Segment Start: INFORMATION PROVIDED

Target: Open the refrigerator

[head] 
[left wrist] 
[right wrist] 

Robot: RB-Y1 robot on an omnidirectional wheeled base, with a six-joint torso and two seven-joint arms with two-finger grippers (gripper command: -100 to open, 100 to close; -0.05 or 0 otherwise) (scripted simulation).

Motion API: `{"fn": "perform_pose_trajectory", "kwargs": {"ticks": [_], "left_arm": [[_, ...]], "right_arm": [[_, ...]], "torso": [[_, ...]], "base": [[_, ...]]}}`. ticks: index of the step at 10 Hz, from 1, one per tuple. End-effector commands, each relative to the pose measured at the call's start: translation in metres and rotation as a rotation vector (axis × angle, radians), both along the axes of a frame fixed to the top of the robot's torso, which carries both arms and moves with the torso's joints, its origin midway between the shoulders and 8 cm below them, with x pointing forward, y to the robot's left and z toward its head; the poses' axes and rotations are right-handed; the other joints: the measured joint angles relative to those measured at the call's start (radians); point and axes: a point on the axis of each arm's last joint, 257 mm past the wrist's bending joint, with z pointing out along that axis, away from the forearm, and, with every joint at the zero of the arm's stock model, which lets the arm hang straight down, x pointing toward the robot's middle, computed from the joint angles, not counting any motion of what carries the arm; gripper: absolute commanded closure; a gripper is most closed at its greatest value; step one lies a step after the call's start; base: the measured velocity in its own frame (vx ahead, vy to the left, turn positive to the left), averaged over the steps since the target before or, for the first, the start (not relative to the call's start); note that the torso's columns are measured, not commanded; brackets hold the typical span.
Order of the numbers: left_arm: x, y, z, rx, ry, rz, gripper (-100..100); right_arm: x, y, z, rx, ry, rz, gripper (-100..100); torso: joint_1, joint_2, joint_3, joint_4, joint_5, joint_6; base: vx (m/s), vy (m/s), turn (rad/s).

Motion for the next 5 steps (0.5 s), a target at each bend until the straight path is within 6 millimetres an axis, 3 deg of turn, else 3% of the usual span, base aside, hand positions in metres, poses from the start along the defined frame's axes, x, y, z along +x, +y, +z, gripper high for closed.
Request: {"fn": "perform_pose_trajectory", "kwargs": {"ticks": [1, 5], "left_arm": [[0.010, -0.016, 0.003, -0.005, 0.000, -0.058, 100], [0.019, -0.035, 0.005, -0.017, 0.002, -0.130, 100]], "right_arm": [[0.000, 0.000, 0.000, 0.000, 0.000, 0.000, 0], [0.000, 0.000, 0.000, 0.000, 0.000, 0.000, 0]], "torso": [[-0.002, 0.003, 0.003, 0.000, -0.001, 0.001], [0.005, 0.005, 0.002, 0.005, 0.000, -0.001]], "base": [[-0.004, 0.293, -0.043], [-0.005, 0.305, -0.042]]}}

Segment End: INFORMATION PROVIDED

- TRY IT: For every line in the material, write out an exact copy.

- REPLY:
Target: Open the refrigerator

[head] 
[left wrist] 
[right wrist] 

Robot: RB-Y1 robot on an omnidirectional wheeled base, with a six-joint torso and two seven-joint arms with two-finger grippers (gripper command: -100 to open, 100 to close; -0.05 or 0 otherwise) (scripted simulation).

Motion API: `{"fn": "perform_pose_trajectory", "kwargs": {"ticks": [_], "left_arm": [[_, ...]], "right_arm": [[_, ...]], "torso": [[_, ...]], "base": [[_, ...]]}}`. ticks: index of the step at 10 Hz, from 1, one per tuple. End-effector commands, each relative to the pose measured at the call's start: translation in metres and rotation as a rotation vector (axis × angle, radians), both along the axes of a frame fixed to the top of the robot's torso, which carries both arms and moves with the torso's joints, its origin midway between the shoulders and 8 cm below them, with x pointing forward, y to the robot's left and z toward its head; the poses' axes and rotations are right-handed; the other joints: the measured joint angles relative to those measured at the call's start (radians); point and axes: a point on the axis of each arm's last joint, 257 mm past the wrist's bending joint, with z pointing out along that axis, away from the forearm, and, with every joint at the zero of the arm's stock model, which lets the arm hang straight down, x pointing toward the robot's middle, computed from the joint angles, not counting any motion of what carries the arm; gripper: absolute commanded closure; a gripper is most closed at its greatest value; step one lies a step after the call's start; base: the measured velocity in its own frame (vx ahead, vy to the left, turn positive to the left), averaged over the steps since the target before or, for the first, the start (not relative to the call's start); note that the torso's columns are measured, not commanded; brackets hold the typical span.
Order of the numbers: left_arm: x, y, z, rx, ry, rz, gripper (-100..100); right_arm: x, y, z, rx, ry, rz, gripper (-100..100); torso: joint_1, joint_2, joint_3, joint_4, joint_5, joint_6; base: vx (m/s), vy (m/s), turn (rad/s).

Motion for the next 5 steps (0.5 s), a target at each bend until the straight path is within 6 millimetres an axis, 3 deg of turn, else 3% of the usual span, base aside, hand positions in metres, poses from the start along the defined frame's axes, x, y, z along +x, +y, +z, gripper high for closed.
Request: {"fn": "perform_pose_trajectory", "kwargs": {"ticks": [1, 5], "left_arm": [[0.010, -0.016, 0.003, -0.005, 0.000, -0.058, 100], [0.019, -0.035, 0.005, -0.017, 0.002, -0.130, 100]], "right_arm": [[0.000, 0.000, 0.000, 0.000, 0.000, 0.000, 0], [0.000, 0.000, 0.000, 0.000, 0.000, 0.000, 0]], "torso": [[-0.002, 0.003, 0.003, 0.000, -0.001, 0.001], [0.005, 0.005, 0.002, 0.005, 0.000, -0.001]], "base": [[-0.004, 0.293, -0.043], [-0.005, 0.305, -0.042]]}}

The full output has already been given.